__INFORMATION PROVIDED__:
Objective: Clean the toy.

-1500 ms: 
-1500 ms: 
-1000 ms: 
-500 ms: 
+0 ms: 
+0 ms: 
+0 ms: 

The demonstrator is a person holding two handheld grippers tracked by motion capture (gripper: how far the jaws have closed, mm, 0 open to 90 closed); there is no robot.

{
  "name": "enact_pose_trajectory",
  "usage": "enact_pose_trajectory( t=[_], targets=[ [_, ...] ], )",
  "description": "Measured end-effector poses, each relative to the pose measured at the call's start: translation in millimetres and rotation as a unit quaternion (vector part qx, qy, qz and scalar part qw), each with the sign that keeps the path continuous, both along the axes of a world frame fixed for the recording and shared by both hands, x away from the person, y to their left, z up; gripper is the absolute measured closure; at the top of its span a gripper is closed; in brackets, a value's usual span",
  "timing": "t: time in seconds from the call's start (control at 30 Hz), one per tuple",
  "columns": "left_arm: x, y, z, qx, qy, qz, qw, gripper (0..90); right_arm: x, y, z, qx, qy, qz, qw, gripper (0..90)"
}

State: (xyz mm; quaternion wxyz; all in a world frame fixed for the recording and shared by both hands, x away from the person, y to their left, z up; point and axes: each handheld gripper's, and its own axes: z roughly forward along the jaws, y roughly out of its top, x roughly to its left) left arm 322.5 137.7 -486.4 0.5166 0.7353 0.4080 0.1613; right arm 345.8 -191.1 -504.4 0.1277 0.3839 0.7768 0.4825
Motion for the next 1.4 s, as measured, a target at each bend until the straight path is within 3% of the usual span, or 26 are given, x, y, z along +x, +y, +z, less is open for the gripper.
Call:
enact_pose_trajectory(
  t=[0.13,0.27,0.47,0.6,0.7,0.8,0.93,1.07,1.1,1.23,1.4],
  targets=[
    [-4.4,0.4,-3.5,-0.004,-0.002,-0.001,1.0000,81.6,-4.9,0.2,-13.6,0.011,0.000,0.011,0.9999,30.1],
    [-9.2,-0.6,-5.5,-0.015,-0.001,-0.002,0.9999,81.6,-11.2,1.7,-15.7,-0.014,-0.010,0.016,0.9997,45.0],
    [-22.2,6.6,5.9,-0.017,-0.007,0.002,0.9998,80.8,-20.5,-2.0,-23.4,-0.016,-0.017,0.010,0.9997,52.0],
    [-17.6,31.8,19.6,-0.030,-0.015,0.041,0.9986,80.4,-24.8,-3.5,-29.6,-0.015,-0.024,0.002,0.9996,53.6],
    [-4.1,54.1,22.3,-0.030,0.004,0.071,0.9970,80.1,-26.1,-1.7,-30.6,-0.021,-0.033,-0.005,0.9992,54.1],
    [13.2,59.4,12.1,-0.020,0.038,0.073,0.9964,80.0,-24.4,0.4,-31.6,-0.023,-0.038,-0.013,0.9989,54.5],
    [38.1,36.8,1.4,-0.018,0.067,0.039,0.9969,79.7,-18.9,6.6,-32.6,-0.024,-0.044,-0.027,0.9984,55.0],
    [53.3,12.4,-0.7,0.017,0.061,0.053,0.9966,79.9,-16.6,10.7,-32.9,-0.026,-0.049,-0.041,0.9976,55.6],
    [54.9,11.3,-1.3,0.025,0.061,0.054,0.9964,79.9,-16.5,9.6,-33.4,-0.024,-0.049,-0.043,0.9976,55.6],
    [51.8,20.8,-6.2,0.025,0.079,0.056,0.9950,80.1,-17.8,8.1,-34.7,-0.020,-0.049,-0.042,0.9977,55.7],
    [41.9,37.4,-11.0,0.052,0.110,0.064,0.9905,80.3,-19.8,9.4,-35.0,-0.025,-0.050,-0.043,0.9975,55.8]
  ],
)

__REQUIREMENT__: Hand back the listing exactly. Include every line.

__WRITTEN SOLUTION__:
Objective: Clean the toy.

-1500 ms: 
-1500 ms: 
-1000 ms: 
-500 ms: 
+0 ms: 
+0 ms: 
+0 ms: 

The demonstrator is a person holding two handheld grippers tracked by motion capture (gripper: how far the jaws have closed, mm, 0 open to 90 closed); there is no robot.

{
  "name": "enact_pose_trajectory",
  "usage": "enact_pose_trajectory( t=[_], targets=[ [_, ...] ], )",
  "description": "Measured end-effector poses, each relative to the pose measured at the call's start: translation in millimetres and rotation as a unit quaternion (vector part qx, qy, qz and scalar part qw), each with the sign that keeps the path continuous, both along the axes of a world frame fixed for the recording and shared by both hands, x away from the person, y to their left, z up; gripper is the absolute measured closure; at the top of its span a gripper is closed; in brackets, a value's usual span",
  "timing": "t: time in seconds from the call's start (control at 30 Hz), one per tuple",
  "columns": "left_arm: x, y, z, qx, qy, qz, qw, gripper (0..90); right_arm: x, y, z, qx, qy, qz, qw, gripper (0..90)"
}

State: (xyz mm; quaternion wxyz; all in a world frame fixed for the recording and shared by both hands, x away from the person, y to their left, z up; point and axes: each handheld gripper's, and its own axes: z roughly forward along the jaws, y roughly out of its top, x roughly to its left) left arm 322.5 137.7 -486.4 0.5166 0.7353 0.4080 0.1613; right arm 345.8 -191.1 -504.4 0.1277 0.3839 0.7768 0.4825
Motion for the next 1.4 s, as measured, a target at each bend until the straight path is within 3% of the usual span, or 26 are given, x, y, z along +x, +y, +z, less is open for the gripper.
Call:
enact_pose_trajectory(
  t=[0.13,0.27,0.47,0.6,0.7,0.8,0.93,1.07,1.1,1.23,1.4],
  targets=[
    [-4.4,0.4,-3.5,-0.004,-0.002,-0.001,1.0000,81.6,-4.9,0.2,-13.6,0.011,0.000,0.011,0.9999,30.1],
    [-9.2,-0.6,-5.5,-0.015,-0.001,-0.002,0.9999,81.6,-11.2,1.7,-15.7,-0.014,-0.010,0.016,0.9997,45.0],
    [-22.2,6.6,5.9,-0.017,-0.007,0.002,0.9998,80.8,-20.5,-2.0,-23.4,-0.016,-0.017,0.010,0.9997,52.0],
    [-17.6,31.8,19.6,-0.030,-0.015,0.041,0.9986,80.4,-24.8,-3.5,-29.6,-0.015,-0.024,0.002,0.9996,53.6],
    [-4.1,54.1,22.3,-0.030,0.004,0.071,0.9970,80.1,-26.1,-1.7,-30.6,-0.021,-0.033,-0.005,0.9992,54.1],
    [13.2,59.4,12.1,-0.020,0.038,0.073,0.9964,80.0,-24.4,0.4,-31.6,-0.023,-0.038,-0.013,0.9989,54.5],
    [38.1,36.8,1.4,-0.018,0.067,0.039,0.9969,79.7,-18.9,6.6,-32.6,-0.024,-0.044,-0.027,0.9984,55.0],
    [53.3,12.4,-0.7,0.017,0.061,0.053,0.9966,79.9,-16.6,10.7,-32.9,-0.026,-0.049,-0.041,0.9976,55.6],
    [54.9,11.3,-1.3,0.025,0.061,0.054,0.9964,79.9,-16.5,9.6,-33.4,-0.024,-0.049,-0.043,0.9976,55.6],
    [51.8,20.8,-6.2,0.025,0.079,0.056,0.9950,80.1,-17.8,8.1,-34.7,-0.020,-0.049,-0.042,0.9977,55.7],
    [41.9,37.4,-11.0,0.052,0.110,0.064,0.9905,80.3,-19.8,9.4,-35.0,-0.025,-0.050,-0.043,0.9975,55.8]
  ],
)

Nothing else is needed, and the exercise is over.